ACTIVITY →
Where does the word "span" occur in the material? Copy each line that has it.

GIVEN DATA →
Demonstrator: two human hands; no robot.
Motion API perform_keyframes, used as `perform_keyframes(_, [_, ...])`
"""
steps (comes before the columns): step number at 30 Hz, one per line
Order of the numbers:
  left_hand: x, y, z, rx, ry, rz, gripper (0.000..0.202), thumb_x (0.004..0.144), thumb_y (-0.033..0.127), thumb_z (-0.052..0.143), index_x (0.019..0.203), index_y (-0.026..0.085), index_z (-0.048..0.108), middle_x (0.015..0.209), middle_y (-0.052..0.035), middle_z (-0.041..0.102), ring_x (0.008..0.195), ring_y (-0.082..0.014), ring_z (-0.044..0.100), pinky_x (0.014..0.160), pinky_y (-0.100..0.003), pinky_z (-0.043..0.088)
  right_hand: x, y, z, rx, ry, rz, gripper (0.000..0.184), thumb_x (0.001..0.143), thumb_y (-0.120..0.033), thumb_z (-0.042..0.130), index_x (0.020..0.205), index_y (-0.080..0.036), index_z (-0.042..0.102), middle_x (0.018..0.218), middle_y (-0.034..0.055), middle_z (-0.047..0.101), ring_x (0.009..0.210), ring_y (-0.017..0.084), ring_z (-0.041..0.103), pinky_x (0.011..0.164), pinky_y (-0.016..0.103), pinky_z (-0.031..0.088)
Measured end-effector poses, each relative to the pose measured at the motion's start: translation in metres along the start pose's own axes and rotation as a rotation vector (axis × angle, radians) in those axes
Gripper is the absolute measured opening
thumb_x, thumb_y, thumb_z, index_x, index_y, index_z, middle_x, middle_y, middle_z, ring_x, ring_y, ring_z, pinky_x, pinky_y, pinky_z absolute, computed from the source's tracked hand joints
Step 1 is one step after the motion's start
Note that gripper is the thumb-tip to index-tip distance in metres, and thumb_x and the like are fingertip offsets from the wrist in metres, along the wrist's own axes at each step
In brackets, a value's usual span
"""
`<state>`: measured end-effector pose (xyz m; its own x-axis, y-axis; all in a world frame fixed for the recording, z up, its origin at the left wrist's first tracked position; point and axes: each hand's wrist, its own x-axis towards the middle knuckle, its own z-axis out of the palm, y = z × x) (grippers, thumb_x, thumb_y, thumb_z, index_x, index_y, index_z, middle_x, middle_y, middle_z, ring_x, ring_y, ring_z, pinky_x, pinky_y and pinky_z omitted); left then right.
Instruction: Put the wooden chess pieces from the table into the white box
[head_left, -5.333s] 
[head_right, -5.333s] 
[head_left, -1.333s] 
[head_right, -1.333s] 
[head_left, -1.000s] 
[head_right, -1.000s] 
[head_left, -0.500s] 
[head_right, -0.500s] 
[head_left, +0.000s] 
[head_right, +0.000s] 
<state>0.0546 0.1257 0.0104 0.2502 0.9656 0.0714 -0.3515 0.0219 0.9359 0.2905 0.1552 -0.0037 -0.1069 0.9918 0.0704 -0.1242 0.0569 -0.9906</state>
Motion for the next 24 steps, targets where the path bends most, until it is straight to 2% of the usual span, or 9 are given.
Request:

FINAL ANSWER →
In brackets, a value's usual span
Motion for the next 24 steps, targets where the path bends most, until it is straight to 2% of the usual span, or 9 are given.

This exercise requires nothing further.